> **What you are asked to do**: Stopping right after the line with "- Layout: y", please reproduce the material below exactly from its first line.
-----
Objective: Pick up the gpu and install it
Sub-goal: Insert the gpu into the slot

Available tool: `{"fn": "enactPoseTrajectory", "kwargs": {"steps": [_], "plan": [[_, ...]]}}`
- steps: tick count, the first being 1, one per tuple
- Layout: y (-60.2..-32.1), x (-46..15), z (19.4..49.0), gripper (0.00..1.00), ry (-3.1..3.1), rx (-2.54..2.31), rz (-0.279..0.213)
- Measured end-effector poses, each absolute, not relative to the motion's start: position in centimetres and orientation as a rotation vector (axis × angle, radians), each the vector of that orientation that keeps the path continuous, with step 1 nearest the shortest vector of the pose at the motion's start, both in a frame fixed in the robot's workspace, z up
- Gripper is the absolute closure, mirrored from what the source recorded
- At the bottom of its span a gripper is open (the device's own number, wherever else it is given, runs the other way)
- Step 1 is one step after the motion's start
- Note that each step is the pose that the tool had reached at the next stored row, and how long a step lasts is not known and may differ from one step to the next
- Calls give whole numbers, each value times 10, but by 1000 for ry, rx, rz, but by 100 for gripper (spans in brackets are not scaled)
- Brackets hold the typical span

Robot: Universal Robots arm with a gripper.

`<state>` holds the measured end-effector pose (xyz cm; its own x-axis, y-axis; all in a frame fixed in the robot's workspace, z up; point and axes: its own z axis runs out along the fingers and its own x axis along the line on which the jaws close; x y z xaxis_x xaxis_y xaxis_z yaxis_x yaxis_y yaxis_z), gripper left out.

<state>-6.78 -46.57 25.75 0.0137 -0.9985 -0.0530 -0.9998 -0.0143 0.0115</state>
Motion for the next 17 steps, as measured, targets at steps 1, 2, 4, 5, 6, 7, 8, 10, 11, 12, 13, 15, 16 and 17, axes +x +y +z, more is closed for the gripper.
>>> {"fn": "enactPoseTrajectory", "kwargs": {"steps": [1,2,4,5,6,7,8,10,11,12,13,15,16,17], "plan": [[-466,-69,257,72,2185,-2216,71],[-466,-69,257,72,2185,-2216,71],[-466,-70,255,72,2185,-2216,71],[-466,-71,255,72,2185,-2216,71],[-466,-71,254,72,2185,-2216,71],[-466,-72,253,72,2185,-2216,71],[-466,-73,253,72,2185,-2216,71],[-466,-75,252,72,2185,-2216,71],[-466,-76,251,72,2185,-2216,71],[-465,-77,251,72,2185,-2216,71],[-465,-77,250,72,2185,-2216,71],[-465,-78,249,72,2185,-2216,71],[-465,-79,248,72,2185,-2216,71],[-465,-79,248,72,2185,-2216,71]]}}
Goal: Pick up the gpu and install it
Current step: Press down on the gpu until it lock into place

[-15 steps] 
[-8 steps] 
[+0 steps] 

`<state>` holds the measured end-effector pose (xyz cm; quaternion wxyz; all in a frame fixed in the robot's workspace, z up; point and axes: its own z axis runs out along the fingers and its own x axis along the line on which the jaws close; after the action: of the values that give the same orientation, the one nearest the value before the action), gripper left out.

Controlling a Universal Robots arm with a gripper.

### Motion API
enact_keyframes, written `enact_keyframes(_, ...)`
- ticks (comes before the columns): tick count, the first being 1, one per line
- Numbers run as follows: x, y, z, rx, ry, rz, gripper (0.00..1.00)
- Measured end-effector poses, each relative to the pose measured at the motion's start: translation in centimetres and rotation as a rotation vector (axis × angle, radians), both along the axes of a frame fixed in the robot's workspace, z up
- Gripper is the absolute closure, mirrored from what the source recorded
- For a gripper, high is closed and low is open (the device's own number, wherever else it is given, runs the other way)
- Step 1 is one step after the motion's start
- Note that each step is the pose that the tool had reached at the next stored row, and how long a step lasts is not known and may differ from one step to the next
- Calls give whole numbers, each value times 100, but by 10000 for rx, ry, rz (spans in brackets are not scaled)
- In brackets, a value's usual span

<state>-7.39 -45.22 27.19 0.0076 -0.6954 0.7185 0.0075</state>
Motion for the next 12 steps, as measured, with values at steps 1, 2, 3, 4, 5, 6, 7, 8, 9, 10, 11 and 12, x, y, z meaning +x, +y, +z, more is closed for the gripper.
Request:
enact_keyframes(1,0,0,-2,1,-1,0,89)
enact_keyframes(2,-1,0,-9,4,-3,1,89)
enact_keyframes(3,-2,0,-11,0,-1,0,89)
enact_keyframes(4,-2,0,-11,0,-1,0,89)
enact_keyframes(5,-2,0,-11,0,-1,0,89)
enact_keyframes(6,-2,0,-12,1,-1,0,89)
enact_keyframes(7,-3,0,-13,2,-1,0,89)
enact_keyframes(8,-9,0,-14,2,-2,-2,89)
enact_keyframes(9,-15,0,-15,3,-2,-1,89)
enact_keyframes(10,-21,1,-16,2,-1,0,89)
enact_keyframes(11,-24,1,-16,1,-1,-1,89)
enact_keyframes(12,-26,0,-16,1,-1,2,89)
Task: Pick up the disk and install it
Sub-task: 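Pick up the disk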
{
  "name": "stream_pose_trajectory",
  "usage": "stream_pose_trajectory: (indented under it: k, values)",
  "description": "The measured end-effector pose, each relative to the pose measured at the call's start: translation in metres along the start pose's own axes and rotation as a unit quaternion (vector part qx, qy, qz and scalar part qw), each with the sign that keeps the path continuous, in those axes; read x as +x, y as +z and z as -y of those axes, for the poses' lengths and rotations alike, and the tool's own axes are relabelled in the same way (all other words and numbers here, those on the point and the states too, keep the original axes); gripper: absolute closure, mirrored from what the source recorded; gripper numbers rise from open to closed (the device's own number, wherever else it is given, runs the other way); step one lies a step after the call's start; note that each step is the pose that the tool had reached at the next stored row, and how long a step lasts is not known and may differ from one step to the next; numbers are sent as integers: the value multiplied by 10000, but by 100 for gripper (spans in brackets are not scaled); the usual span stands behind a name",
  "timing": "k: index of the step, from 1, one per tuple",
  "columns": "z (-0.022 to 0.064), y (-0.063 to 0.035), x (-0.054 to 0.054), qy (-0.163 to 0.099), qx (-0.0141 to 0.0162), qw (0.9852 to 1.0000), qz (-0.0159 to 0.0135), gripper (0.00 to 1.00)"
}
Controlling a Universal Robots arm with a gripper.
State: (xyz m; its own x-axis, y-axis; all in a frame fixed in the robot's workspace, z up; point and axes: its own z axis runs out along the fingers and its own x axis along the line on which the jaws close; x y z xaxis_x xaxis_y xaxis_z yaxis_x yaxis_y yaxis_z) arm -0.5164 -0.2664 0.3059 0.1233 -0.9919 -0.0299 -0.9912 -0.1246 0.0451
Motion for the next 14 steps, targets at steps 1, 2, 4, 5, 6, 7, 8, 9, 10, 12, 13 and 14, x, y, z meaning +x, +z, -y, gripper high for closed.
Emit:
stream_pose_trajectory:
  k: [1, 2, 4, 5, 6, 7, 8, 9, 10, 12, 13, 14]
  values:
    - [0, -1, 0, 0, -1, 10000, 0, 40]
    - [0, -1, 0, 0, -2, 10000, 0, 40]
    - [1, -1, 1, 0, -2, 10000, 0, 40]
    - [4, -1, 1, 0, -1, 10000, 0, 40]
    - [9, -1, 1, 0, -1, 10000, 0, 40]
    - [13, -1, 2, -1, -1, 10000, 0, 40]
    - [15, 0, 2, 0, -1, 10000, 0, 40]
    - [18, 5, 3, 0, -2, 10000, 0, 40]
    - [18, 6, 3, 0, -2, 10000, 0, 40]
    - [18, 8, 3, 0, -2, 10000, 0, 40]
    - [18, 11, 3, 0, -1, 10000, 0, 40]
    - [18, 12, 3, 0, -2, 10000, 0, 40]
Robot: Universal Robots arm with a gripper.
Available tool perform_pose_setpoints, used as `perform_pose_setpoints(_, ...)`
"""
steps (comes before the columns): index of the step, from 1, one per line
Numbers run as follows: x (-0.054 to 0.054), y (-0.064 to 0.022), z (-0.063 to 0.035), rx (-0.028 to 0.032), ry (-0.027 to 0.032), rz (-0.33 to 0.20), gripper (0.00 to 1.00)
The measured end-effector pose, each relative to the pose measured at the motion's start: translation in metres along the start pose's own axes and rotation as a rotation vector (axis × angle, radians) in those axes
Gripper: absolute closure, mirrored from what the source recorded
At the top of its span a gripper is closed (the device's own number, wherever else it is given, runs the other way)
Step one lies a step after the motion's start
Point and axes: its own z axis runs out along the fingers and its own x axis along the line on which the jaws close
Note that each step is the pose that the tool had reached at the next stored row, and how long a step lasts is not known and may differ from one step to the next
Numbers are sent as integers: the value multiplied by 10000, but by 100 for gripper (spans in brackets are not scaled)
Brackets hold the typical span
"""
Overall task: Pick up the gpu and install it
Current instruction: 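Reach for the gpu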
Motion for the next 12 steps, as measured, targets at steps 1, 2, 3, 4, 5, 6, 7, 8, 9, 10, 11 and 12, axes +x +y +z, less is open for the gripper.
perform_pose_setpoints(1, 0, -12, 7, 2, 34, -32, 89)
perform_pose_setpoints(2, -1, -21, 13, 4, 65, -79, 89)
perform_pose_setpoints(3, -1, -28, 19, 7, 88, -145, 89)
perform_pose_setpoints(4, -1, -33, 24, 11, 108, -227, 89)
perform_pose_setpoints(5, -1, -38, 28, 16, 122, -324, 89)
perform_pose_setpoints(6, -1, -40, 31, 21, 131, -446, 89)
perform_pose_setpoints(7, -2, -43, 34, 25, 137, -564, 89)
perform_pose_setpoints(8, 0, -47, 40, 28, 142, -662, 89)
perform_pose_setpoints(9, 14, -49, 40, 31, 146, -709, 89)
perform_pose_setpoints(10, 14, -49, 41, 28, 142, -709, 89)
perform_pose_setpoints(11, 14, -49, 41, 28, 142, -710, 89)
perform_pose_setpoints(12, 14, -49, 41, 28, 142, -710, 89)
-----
> **Exercise answer**:
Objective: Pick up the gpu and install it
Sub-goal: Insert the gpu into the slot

Available tool: `{"fn": "enactPoseTrajectory", "kwargs": {"steps": [_], "plan": [[_, ...]]}}`
- steps: tick count, the first being 1, one per tuple
- Layout: y (-60.2..-32.1), x (-46..15), z (19.4..49.0), gripper (0.00..1.00), ry (-3.1..3.1), rx (-2.54..2.31), rz (-0.279..0.213)

The response to this exercise is complete.